Repeat the lines below exactly as written, please, from the line with "(143, 84) = (136, 97)" to the line with "(24, 184) = not", both lines included, and no others.

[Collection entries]
* * *
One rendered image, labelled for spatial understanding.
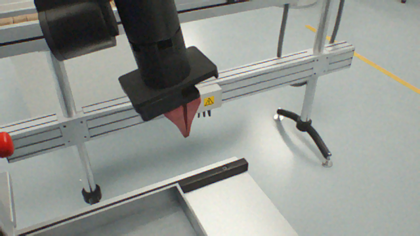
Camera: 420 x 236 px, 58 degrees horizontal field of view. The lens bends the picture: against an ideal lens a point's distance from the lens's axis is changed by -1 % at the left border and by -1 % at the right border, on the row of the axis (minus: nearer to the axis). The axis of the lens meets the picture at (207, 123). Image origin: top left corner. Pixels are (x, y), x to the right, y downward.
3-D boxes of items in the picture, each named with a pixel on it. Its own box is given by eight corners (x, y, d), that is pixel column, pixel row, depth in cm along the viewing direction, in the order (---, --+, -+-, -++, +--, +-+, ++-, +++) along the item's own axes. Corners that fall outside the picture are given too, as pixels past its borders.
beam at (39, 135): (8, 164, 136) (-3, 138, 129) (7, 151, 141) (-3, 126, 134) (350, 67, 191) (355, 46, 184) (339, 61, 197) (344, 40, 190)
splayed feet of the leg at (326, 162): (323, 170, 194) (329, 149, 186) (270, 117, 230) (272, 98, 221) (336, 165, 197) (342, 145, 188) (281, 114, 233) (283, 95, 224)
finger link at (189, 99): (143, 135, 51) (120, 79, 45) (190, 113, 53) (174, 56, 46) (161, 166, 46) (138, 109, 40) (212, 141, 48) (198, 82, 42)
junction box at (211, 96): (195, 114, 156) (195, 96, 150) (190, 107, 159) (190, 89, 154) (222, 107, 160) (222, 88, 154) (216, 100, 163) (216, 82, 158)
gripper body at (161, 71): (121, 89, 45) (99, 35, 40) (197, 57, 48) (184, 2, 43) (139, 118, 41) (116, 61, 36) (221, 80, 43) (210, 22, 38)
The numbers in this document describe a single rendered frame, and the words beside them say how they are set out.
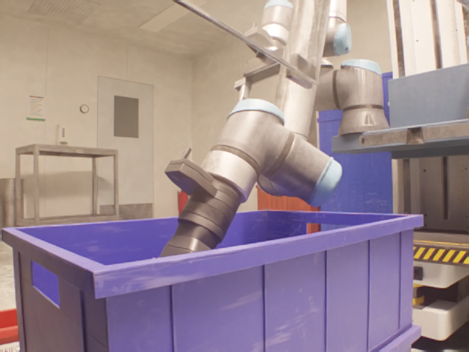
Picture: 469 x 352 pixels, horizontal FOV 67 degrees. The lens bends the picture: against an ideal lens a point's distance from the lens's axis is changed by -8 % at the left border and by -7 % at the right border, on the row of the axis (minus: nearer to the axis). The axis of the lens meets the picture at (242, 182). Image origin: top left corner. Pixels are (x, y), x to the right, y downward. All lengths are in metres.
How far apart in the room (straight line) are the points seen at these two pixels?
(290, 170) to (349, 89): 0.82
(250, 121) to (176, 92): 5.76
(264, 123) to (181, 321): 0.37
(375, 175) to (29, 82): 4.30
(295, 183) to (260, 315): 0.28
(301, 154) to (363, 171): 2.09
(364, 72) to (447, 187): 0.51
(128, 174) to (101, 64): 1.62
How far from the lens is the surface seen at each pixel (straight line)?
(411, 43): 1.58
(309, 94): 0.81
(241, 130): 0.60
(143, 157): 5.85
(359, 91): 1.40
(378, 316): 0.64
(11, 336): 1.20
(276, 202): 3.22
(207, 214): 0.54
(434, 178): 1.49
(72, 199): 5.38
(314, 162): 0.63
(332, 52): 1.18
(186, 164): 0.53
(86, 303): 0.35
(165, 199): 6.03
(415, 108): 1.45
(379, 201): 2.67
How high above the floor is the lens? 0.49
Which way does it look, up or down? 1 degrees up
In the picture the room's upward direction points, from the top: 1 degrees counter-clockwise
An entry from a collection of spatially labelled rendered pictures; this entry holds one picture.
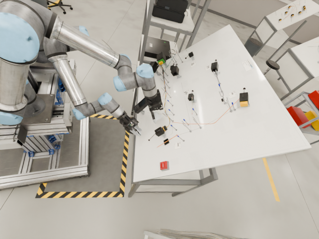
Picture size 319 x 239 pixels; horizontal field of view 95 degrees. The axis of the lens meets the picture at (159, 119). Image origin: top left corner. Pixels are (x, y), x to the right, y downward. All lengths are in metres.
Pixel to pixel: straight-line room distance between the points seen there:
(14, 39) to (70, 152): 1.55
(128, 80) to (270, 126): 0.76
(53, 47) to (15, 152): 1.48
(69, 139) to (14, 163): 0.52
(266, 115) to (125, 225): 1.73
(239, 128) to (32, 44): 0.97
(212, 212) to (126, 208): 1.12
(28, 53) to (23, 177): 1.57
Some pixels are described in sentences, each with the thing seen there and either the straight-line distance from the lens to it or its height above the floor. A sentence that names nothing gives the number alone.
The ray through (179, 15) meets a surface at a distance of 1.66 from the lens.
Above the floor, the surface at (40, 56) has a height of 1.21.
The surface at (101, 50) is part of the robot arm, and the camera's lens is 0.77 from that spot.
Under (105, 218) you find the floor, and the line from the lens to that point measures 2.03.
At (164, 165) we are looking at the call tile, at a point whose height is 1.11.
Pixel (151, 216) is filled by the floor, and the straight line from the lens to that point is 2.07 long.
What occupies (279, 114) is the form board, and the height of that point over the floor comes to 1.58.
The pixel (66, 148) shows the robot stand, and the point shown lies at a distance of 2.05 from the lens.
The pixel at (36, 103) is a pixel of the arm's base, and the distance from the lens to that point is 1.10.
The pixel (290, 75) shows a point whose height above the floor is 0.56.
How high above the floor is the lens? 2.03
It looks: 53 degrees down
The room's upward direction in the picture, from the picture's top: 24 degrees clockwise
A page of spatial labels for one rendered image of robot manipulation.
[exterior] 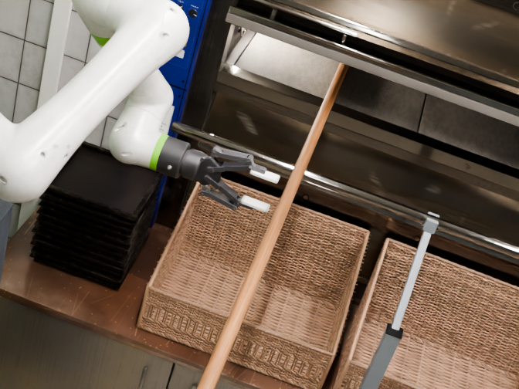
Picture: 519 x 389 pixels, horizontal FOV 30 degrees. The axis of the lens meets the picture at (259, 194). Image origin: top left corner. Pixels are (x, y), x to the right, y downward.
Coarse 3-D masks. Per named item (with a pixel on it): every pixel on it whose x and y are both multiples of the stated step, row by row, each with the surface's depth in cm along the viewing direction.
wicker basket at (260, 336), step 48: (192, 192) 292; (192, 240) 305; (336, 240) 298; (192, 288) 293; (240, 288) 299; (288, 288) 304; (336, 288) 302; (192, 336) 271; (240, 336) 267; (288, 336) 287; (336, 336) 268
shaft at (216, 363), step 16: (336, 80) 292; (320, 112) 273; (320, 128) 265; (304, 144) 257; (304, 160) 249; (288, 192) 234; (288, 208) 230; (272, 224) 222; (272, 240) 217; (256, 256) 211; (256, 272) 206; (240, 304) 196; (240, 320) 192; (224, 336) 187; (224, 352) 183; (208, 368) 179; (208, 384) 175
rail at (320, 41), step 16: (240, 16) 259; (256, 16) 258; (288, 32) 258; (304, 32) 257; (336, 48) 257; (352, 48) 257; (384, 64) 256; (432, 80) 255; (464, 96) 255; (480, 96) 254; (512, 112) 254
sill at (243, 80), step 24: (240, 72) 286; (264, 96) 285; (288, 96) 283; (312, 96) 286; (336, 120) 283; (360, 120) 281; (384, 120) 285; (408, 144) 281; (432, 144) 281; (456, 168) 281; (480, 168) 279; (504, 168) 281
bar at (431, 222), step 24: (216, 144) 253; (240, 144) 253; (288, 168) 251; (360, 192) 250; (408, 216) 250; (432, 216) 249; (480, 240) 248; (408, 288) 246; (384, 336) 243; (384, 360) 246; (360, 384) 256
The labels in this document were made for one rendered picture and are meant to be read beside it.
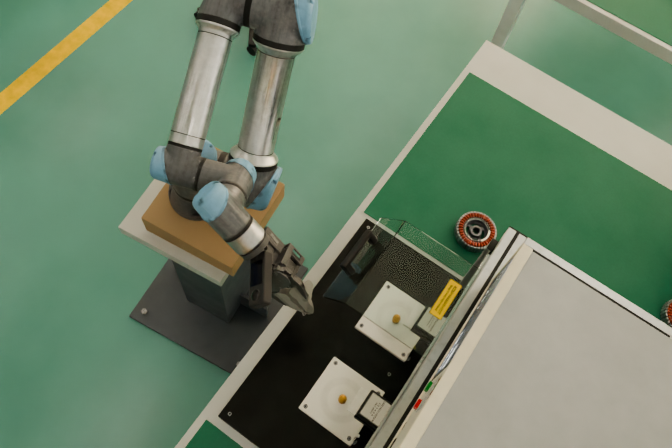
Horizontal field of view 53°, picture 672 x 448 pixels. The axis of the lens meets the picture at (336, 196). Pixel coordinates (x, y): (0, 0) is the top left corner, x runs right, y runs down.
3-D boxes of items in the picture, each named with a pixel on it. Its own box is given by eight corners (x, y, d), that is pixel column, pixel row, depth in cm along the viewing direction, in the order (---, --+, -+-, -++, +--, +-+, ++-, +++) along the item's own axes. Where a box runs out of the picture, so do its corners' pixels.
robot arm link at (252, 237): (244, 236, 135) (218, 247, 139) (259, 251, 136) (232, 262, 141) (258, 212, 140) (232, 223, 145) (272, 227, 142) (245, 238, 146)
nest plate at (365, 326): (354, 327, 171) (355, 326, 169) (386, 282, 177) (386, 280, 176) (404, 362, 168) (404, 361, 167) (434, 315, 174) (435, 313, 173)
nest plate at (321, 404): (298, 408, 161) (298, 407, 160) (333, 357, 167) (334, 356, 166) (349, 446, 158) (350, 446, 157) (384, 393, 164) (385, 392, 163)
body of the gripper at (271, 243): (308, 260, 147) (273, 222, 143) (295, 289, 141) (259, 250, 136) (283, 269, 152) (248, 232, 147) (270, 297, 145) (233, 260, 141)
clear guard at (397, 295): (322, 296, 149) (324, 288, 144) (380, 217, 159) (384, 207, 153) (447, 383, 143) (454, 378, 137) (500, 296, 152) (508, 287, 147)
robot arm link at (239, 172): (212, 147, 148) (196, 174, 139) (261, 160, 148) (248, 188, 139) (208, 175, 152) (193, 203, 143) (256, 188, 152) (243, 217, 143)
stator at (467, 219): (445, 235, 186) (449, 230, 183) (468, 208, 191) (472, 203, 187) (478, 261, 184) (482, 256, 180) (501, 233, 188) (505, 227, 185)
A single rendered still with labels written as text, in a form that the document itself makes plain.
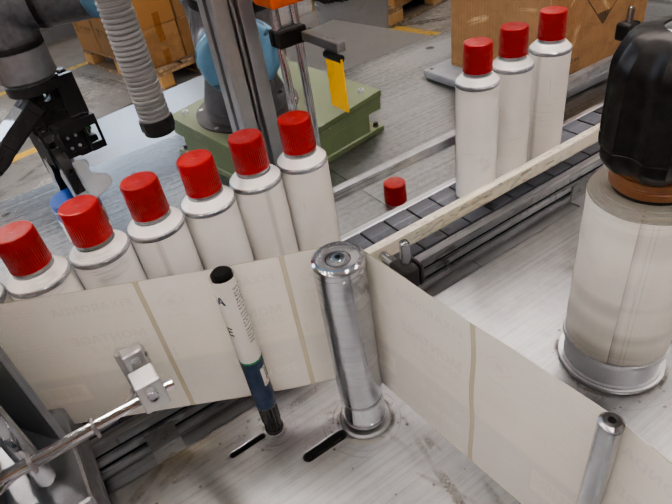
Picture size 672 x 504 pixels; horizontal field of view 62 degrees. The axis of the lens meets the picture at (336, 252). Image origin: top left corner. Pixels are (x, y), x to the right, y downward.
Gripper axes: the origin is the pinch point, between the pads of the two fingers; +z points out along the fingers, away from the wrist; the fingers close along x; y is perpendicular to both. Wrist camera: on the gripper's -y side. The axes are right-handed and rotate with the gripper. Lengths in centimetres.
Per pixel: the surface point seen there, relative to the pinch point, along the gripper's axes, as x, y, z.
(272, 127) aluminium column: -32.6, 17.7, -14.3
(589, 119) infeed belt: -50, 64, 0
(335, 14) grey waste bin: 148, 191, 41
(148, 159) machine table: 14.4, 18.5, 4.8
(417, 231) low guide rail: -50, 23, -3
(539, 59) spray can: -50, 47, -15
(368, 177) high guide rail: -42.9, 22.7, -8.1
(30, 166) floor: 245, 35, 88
* * *
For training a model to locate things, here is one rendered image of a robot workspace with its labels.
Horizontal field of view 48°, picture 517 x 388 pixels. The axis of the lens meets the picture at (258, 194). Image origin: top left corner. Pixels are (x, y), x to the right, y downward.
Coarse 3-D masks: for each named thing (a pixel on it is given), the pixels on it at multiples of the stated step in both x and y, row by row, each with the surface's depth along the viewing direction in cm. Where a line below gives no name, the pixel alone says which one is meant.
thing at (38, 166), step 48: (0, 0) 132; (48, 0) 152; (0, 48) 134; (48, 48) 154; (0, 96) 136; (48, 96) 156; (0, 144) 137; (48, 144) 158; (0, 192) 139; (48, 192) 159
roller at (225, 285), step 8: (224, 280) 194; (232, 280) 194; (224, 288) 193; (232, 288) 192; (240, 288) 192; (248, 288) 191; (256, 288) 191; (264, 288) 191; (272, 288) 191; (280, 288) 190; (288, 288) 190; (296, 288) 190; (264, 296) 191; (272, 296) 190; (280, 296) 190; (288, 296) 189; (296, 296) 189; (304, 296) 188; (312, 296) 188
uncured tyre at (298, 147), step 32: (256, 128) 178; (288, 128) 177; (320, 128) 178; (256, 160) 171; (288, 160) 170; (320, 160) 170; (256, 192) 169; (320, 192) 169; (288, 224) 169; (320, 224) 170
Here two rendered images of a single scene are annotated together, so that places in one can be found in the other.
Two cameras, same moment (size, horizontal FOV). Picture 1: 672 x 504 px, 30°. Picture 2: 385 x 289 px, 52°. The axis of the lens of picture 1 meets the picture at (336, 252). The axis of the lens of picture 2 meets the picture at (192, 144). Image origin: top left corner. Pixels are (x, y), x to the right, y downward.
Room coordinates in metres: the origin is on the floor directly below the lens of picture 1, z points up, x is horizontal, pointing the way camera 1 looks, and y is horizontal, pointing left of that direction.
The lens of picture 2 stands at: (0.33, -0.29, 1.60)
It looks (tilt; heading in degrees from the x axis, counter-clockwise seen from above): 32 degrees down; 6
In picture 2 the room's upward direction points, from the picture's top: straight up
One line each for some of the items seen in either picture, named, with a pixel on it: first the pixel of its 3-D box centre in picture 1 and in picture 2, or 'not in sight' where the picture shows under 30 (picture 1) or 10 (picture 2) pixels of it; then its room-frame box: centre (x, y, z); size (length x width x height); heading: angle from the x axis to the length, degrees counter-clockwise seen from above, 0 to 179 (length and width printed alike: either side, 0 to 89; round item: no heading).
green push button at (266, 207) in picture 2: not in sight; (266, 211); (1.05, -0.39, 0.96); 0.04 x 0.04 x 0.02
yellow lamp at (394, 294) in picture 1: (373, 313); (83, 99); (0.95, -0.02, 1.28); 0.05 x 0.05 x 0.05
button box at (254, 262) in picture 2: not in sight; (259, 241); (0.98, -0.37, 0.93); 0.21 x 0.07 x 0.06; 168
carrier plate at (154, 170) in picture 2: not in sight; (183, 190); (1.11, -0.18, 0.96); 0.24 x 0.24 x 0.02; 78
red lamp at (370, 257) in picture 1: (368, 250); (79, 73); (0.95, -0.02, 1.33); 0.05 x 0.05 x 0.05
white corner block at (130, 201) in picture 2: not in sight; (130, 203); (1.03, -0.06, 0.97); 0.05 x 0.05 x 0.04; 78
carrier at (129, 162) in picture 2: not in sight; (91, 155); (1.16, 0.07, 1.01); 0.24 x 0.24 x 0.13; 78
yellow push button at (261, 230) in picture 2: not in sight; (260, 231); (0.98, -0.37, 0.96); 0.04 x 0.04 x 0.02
* * *
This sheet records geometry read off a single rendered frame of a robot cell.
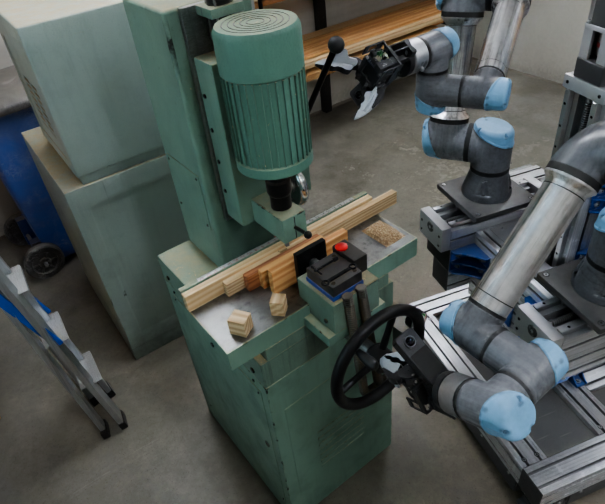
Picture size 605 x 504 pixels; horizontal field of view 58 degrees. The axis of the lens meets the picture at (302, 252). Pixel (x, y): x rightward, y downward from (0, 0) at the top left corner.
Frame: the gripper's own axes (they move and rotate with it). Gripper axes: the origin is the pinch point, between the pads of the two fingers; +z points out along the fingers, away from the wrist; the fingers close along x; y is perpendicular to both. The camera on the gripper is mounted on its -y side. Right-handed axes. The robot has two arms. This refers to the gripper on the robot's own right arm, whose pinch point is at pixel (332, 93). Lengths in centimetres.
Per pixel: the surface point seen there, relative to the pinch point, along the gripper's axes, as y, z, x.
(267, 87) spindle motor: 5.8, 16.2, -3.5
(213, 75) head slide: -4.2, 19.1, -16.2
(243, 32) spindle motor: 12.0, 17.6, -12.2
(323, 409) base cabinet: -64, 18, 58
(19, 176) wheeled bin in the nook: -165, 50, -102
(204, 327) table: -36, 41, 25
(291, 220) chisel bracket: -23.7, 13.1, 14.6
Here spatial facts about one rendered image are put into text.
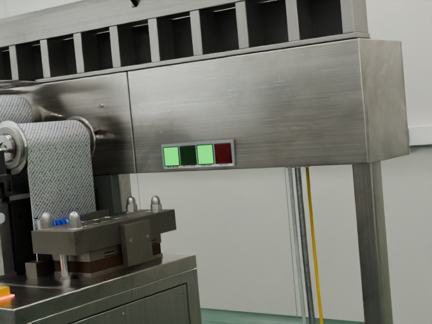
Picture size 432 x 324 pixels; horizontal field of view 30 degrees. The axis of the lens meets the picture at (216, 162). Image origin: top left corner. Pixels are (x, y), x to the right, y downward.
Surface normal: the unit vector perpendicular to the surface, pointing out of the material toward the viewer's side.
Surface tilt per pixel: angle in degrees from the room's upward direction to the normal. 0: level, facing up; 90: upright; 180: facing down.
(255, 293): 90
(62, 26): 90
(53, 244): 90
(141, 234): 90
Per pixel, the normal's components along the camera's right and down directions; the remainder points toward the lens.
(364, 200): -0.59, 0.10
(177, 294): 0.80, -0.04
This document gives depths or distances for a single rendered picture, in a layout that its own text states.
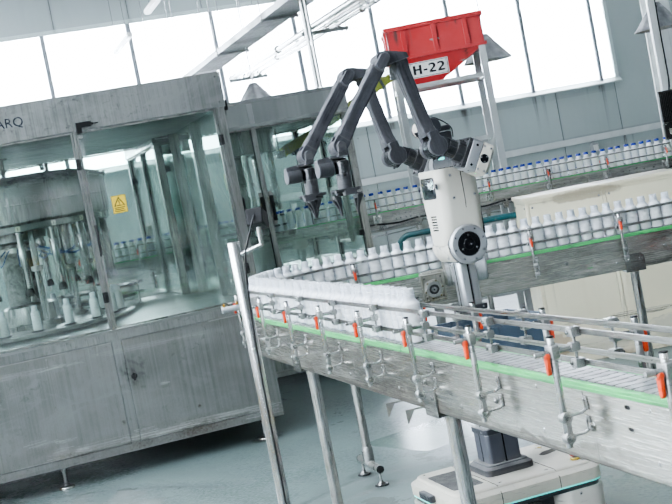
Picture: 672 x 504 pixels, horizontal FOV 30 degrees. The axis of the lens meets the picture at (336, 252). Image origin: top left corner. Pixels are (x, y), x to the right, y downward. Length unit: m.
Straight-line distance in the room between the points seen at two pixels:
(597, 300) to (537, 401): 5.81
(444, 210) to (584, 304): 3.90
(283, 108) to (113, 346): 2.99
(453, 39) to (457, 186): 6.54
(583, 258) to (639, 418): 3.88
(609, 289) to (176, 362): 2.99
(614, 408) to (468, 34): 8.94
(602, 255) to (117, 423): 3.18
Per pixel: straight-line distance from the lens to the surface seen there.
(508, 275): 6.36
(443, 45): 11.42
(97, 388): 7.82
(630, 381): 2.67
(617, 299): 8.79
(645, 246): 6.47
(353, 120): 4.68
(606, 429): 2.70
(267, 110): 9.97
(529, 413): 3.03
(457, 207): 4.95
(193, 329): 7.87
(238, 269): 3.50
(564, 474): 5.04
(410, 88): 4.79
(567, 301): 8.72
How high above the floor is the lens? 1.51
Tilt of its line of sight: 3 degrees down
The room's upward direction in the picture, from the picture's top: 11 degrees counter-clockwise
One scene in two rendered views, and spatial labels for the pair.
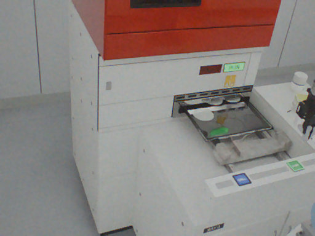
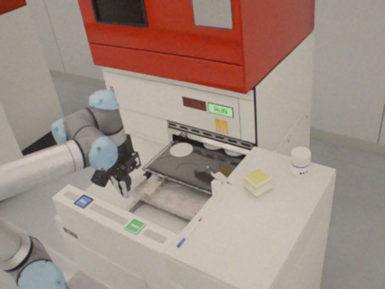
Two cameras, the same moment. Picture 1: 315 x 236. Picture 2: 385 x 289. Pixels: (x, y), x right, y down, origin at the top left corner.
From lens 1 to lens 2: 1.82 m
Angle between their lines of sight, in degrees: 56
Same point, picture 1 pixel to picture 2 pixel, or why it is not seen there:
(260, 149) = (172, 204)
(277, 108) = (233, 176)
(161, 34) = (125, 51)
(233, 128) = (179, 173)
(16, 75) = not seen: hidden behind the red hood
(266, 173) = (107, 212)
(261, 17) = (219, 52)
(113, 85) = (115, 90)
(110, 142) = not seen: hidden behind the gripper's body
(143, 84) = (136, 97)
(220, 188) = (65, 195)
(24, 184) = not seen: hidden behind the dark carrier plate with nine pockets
* * *
[Exercise response]
(143, 84) = (136, 97)
(220, 188) = (65, 195)
(24, 184) = not seen: hidden behind the dark carrier plate with nine pockets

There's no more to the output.